Не доверяя ни одной школе, презирая манифесты и теории, Шагал не создал своей мифологии, которая так часто помогала художникам в их отношениях с критиками. Вместо богов и героев, символов и аллегорий, сознательных и подсознательных намеков Шагал обращался к персональному алфавиту вещей, обставивших его ментальную вселенную.

Часто это была парящая в небе рыба. Она напоминала о селедке, местечковой манне небесной. Еще чаще – скрипка, сопровождавшая и создававшая праздник. Иногда часы – старинные, монументальные, с бронзовым маятником и громким ходом. Не обязательная, но престижная – «буржуазная» – роскошь, такие часы были не символом бренности или пластичности времени, как у Дали, а знаком домашнего уюта, вроде абажура у Булгакова. И всё это взлетало в воздух от тихого взрыва, который производила кисть художника. Шагал пишет лопнувший от восторга мир.

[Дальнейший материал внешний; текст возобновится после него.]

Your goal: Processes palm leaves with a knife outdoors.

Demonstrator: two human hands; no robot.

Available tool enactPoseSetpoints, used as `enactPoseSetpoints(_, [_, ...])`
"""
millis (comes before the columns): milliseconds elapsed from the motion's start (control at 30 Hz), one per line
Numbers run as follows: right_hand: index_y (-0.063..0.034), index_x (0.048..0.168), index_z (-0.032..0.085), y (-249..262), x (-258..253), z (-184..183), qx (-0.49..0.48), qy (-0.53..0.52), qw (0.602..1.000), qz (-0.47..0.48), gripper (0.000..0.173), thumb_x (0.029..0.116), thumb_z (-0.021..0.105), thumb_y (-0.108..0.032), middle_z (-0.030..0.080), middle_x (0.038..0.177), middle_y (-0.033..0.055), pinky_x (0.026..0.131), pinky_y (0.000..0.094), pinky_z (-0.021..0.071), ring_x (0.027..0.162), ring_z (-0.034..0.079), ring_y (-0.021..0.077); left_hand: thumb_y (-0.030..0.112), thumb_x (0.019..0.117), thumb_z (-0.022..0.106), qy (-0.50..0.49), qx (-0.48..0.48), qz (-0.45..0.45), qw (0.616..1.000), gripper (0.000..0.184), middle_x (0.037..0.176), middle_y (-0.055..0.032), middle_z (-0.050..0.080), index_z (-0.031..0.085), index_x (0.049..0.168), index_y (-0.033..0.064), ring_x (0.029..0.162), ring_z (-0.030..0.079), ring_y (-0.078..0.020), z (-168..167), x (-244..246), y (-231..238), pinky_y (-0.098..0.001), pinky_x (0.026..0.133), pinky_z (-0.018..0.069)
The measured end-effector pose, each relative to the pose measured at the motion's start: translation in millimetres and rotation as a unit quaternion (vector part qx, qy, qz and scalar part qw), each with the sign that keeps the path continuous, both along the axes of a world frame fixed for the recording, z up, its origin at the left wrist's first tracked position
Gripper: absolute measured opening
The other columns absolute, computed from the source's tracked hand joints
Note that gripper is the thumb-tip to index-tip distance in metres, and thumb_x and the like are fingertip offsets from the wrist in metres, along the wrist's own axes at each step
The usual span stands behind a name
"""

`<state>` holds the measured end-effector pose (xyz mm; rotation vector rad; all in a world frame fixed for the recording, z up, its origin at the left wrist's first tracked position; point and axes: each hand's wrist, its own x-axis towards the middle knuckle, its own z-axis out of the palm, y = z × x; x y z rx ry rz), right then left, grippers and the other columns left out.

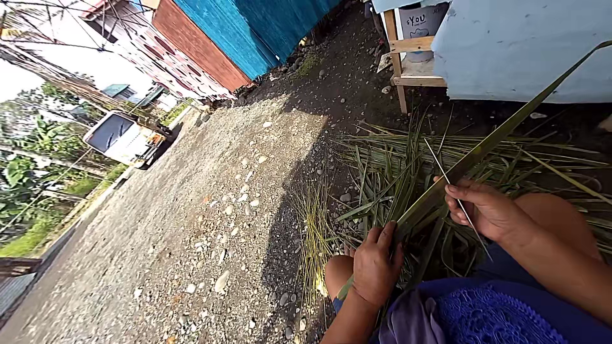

Конечно, на его полотнах есть страх, кровь, распятый еврей и горящие крыши. Но это – кошмар заблудившейся истории. Благодаря Шагалу ей есть куда вернуться.

Ноябрь Эндрю Уайета

Выступая в книжном магазине «Москва» одноименного города, я имел неосторожность заметить, что американцы не знают русских художников, кроме, разумеется, Малевича.

– Дикари, – брезгливо сказала дама, напоминающая завуча.

– Ну а вы, – обиделся уже я, – можете назвать американского художника, кроме, разумеется, Уорхола?

– Как можно сравнивать, – вскипела дама. – У нас – Шишкин, Репин, «Последний кабак у заставы».

Не желая ее еще больше огорчать, я не стал ей говорить, что все это есть и в Америке. Ровесница светского искусства России, американская живопись шла тем же путем, подражала тем же авторитетам и пришла к тем же результатам. В «американской Третьяковке», которой можно смело назвать туземное крыло музея Метрополитен, легко найти параллель каждому отечественному художнику. И пейзажи Гудзонской школы, будто списанные у наших романтиков, и картины жанристов-передвижников, вскрывавшие социальные язвы на манер Перова, и батальная экзотика, живо напоминающая Верещагина, и исторический, как у Сурикова, эпос знаменитой «Переправы Вашингтона через Делавэр». Все, что мы числим сугубо своим, оказалось универсальным. Правда, наши все же лучше – и к Европе ближе, и заказчики богаче, и корни глубже, и нам дороже. Собственно, потому я и могу обойтись без американских классиков, что мне хватает своих. В Америке я люблю то, чему нет замены, и езжу к нему в гости.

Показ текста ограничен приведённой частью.